Motivada por resistências internas, especialmente de representantes da França e de setores agrícolas europeus, a contestação jurídica ocorre em meio a fortes protestos de produtores rurais que temem a entrada de importações mais baratas de carne bovina, açúcar e aves, o que pode pressionar mercados locais dentro da UE e gerar perdas para agricultores tradicionais.
Principais Pontos de Controvérsia
A crítica dos parlamentares contrários ao acordo gira em torno de duas principais preocupações:
- Impacto econômico sobre agricultores europeus — especialmente em países como França, onde o setor agrícola representa parcela importante da economia interna.
- Avaliação de conformidade legal e ambiental — parte dos deputados argumenta que o tratado pode limitar a capacidade do bloco em adotar regras ambientais e de proteção ao consumidor se colocado em prática antes da ratificação completa.
Embora o acordo tenha sido assinado recentemente em Asunción, no Paraguai, a análise jurídica agora torna obrigatória a opinião do TJUE antes que o Parlamento possa aprovar definitivamente sua implementação, criando um período de incerteza política e econômica entre os dois lados do Atlântico.
Brasil e Rondônia no Contexto da Polêmica
Embora a votação tenha ocorrido em Estrasburgo, na Europa, suas repercussões atingem diretamente países do Mercosul, incluindo o Brasil, e por extensão estados exportadores agrícolas como Rondônia. A economia local rondoniense, que depende em grande parte da produção rural, observa com atenção a evolução da disputa, uma vez que a consolidação do acordo poderia abrir mercados e reduzir tarifas para produtos brasileiros na UE — potencialmente beneficiando setores como soja, carnes e outros produtos agropecuários. Por outro lado, eventuais adiamentos ou ajustes no pacto podem adiar ganhos comerciais esperados por produtores brasileiros.

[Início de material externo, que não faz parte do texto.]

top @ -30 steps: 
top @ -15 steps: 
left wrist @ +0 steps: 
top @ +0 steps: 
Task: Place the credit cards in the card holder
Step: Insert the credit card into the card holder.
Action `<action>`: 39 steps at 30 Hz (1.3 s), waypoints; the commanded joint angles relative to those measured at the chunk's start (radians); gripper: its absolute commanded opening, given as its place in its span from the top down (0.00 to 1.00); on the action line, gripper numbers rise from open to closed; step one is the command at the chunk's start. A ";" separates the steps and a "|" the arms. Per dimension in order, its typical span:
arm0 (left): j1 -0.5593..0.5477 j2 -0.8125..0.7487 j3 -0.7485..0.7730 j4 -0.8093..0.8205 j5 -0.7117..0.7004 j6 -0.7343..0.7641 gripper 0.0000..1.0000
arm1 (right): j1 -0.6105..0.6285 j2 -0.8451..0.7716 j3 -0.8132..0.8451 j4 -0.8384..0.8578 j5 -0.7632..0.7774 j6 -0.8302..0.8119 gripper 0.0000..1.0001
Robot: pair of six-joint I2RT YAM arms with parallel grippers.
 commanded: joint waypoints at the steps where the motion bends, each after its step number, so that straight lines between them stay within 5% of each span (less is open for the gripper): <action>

Próximos Passos e Implicações
Após a remessa ao tribunal, o processo jurídico deverá ocupar os próximos meses, podendo resultar em mudanças ou recomendações à redação do acordo original — cenário que pode atrasar a ratificação pelos estados-membros da UE.
Se o TJUE decidir que o texto está em conformidade com os tratados, o Parlamento poderá, então, votar a aprovação final. Caso contrário, o acordo pode ser reformulado ou, em um cenário extremo, inviabilizado.
Além disso, ainda existe a possibilidade — considerada politicamente sensível — de aplicação provisória do acordo enquanto a análise judicial ocorre, embora grupos contrários defendem cautela para evitar efeitos prejudiciais prévios à aprovação formal.
O desfecho desse processo terá impactos significativos não apenas nas relações comerciais entre Europa e Mercosul, mas também sobre a estratégia de exportação de diversos setores brasileiros, incluindo os estados produtores agrícolas como Rondônia, que aguardam desdobramentos para planejar investimentos e saídas de seus produtos no mercado internacional.